The quality orchestrator follows a layered architecture. The rationale behind selecting this type of architecture hinges mainly on a maintenance quality attribute. This quality attribute gives flexibility of in replacement of platform/technology at any level in the hierarchy, and thus freeing the dependencies on a specific platform/technology.

At the base of the quality orchestrator lays the network layer. This module abstracts the detailed implementation of the web servicing and security authentication from the layer above. All components required for the proper integration of web server and security authority are lumped into the network infrastructure module. This layer provides services to the Quality Process Manager layer without exposing the intricacies of the implementation. Such services includes: authentication results, structured query results, etc.

The Quality Process Manager is the main part of the system. Due to its pivotal role, this layer is represents the core of the design. The major components of this layer are: the workflow rules database, the workflow engine, and the workflow tools. This layer is designed with flexibility and scalability being the major requirements.

The quality process workflow is not hardcoded. On the contrary, the workflow tool allows the creation, editing, and deletion of any quality process workflow. The details of any workflow are saved in the workflow rules database in XPDL (XML Process Definition Language) format. The workflow engine uses the workflow database to automate the process steps during any execution.

The quality process manager hides all its detailed implementation from the presentation layer. The services provided to the presentation logic layer includes all processes needed to render process steps and/ or data exports to clients.

The last part of the architecture is the data vault. This is simply a conundrum of data services (database, local file system, network file system, etc.). These services are responsible for serializing any information to/from any process. Due to its importance, this part will be discussed in details in the following section [10].

Database view

Today, it is a common requirement that health solutions provide stakeholders with significant data for compilation and analysis. As such, HIQMA has an integrated database module that is responsible for the processing and storing of various collected data. The diagram captured in Figure 4 shows a simplified snapshot of the database entities used in process logging and tracking. The actual implementation is much more complex and would rather require further technical insights and details that are not deemed as out of the scope of this paper.
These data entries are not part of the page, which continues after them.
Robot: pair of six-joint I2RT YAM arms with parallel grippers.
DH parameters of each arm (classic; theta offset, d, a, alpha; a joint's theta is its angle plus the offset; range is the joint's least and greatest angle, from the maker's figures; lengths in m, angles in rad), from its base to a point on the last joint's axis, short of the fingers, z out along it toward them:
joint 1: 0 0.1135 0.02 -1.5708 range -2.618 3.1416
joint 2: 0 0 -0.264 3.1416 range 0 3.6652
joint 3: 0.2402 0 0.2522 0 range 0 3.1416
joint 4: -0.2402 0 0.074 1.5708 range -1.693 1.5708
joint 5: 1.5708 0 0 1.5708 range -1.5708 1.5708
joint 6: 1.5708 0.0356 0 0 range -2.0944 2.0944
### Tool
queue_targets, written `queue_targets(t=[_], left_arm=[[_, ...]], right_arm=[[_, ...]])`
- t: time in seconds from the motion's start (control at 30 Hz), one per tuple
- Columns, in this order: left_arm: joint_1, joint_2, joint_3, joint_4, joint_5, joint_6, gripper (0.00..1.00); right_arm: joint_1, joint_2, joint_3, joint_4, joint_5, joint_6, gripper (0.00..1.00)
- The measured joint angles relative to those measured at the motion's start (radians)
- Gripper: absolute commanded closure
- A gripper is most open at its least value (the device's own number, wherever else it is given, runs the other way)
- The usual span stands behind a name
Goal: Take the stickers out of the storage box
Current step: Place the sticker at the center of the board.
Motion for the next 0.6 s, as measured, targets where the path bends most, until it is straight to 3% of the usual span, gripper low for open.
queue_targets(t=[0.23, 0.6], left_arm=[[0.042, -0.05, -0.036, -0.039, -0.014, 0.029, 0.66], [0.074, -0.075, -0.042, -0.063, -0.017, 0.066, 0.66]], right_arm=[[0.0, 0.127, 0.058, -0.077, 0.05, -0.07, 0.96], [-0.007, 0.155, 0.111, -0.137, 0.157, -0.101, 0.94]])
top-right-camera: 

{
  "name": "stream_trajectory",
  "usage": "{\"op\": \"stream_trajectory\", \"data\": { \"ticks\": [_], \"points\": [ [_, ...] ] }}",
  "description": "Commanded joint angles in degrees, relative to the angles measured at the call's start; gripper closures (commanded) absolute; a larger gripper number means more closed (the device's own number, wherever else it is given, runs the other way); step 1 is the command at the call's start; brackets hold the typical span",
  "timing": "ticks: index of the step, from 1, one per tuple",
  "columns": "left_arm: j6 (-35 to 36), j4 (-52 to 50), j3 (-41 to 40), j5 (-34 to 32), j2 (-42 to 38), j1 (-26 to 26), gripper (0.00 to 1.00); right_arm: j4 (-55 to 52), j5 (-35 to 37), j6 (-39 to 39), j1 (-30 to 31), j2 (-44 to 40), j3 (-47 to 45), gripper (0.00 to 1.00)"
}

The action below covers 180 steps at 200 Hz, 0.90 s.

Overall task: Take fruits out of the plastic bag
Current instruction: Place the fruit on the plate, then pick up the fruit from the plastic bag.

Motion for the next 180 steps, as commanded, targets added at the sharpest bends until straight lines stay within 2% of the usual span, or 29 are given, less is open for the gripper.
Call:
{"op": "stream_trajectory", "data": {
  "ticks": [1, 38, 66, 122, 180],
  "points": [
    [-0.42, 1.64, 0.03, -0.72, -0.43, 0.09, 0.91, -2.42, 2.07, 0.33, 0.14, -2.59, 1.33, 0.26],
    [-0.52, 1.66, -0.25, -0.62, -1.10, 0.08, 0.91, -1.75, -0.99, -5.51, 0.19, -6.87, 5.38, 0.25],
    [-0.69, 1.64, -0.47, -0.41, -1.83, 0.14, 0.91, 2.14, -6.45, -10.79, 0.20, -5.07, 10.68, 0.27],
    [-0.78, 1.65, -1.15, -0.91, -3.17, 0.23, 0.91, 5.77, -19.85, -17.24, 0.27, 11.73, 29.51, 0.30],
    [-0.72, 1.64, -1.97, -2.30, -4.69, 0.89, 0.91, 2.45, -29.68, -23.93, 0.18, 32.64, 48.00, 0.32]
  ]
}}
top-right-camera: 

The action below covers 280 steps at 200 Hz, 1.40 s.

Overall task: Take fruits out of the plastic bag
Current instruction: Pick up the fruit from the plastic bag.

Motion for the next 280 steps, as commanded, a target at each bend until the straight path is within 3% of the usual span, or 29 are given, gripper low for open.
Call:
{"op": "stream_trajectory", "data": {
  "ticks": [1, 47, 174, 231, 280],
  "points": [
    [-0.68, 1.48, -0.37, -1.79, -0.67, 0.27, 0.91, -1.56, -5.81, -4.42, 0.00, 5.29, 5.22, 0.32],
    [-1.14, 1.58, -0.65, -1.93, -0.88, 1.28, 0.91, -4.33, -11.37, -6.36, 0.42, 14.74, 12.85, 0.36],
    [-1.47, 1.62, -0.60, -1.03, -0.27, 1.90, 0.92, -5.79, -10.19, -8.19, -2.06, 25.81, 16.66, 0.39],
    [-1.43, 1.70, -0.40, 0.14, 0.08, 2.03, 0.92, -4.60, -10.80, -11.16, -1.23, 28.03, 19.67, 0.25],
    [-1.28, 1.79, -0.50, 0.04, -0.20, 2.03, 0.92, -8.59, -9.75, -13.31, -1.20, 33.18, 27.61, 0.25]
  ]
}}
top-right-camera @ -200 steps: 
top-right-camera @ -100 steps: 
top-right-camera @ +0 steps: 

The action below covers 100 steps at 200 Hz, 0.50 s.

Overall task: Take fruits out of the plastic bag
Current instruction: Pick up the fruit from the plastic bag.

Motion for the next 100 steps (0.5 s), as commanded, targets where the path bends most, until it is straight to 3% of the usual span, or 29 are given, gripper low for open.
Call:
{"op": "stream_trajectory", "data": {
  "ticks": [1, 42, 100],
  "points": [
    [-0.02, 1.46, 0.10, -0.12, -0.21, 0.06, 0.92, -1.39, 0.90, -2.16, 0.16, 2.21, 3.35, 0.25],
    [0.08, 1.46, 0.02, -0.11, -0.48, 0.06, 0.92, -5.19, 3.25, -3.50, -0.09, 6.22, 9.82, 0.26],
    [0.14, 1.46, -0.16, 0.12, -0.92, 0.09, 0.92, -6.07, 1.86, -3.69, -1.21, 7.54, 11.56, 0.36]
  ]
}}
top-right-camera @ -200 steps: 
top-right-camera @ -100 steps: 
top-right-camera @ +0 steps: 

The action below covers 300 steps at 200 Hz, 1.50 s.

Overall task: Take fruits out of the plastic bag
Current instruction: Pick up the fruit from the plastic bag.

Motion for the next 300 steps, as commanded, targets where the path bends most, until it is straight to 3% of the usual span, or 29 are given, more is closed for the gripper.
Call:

Figure 4: Simplified view of HIQMA database entities.

The logging and tracking is controlled by three tables: Process Track, Process Steps, and Notification. The tables are connected to other tables like Users and Processes. The Processes table contains the unique identifier of each process, its name, as well as Default Start Date, which states the date/time the process has to be initiated. The Users table contains the information about the users of the system. These two tables are needed to fill required fields in logging and tracking. Sample records of these tables are shown below.

User ID

Process Name

Default Start Date

1

Performance Appraisal

Jan-1-2014



User ID

User Name

First Name

Last Name

Password

1

adayekh

Ayman

Dayekh

****

For each process in the system, a number of records are defined in Process Steps table. These records contain the following parameters:

• Process Step ID: A unique identifier for the process step.

• Process ID: The unique identifier of the process.

• Process Step: An integer number that specifies the sequential order of the process stages.

• Process Step User: The unique identifier of the user responsible for handling this step.

• Default Days Required: An integer number specifying the default number of days required for this step to be completed.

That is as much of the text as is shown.